In 2008, Hillary Clinton was a female, and she was presidential candidate, but she didn't—as The New York Times puts it—run "as a female candidate." That's going to change in the lead-up to the 2016 presidential race. 

"Mrs. Clinton's potential to break what she has called 'the highest and hardest glass ceiling' is already central to her fledgling 2016 presidential campaign," the Times reports. 

After a relatively quiet public schedule this year, Mrs. Clinton planned to deliver a paid speech at a women's conference in Silicon Valley on Tuesday—the first in a series of addresses in the coming weeks focused on women. Ever since the birth of Charlotte Clinton Mezvinsky, in September, Mrs. Clinton has infused her public comments with references to being a new grandmother.

And some of her longest-serving advisers are open about their intention not to repeat what they see as one of their most crucial mistakes from the 2008 primaries. Ann Lewis, a senior adviser in that race, called the decision not to accentuate Mrs. Clinton's gender—which ceded the mantle of barrier-breaker entirely to Barack Obama—the "biggest missed opportunity" of that primary contest. "It was not a major theme of the campaign," Ms. Lewis said.

"I think she clearly understands this time the significance of having a woman president of the United States," said Gov. Terry McAuliffe of Virginia, who served as Mrs. Clinton's campaign chairman in 2008. He added that Mrs. Clinton's gender was "a tremendous asset."

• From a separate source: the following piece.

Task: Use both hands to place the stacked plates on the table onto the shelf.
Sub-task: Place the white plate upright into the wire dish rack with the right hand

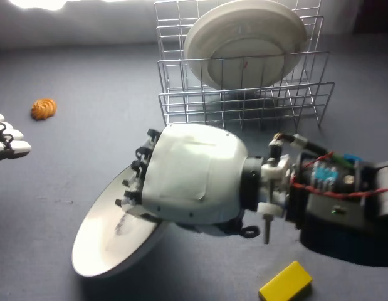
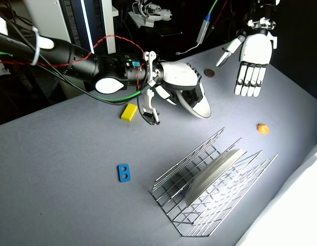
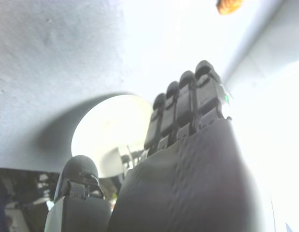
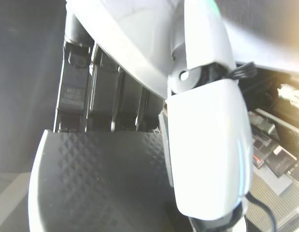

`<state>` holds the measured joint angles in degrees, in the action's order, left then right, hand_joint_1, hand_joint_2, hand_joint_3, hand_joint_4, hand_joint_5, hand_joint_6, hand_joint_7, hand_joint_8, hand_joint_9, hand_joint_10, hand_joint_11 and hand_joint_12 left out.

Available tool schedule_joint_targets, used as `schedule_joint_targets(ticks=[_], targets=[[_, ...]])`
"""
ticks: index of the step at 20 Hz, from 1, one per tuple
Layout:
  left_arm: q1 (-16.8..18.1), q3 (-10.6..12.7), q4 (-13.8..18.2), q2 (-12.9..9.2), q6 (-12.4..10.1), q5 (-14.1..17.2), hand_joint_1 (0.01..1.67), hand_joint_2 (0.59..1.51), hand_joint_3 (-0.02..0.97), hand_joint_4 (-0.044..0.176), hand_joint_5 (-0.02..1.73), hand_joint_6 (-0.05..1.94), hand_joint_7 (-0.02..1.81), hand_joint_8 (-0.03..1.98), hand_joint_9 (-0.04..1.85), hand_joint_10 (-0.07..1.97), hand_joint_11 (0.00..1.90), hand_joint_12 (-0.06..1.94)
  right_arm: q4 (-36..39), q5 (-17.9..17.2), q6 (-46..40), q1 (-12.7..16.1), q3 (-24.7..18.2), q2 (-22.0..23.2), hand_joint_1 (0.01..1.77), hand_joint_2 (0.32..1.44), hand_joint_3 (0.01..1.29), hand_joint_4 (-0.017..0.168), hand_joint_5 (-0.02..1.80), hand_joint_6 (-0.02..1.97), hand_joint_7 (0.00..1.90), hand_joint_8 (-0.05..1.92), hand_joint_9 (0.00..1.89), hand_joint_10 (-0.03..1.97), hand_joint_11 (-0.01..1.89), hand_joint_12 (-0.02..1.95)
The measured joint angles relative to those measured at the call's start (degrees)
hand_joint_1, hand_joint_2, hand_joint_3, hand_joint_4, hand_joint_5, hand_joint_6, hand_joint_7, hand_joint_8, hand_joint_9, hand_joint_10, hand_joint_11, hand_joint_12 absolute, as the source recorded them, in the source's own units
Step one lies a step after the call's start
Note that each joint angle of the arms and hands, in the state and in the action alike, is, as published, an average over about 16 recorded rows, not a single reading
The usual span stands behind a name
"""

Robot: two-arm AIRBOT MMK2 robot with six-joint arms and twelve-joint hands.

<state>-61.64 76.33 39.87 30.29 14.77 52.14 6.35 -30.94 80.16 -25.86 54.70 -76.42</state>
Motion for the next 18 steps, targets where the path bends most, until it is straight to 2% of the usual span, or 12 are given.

The decision to run more emphatically as a female candidate is rooted in a strategic assessment of the demands of this campaign and of a changing country. With Republicans determined to portray Mrs. Clinton as an aging relic—she will turn 69 just before Election Day next year—her supporters believe her campaign offers a powerful rejoinder to the charge that she does not represent change.

I'm pretty sure I've never earnestly accused anyone of "playing the X card," but this is one case where that phrase, with all the negative connotations it carries, is entirely apt. Clinton is planning to play the gender card to distract from the rest of her crummy status-quo hand. And Clinton's folks seems to be banking on Republicans to help them with the sleight:

Indeed, the people in Mrs. Clinton's orbit have come to believe that gender is far more an advantage to her this time around, in part from seeing the degree to which some Republicans have hurt themselves in recent elections on charged subjects like rape.

Her 2016 campaign, they suggested, is far more likely to seize on opportunities to stoke outrage if someone asks, as a woman in the crowd did at one videotaped John McCain event in 2007, "How do we beat the bitch?"

There's certainly nothing wrong with Clinton highlighting women's issues, or pointing out shitty sexism when it arises, but—as with all things Clintons—the focus feels entirely forced and opportunistic. 

Anyway, there's what we can look forward to (a term I use very loosely) from the Clinton campaign in the coming months. Clinton advisers also told the Times she'll "weave gender into matters of economic fairness and opportunity," by concentrating on things such as paid family leave.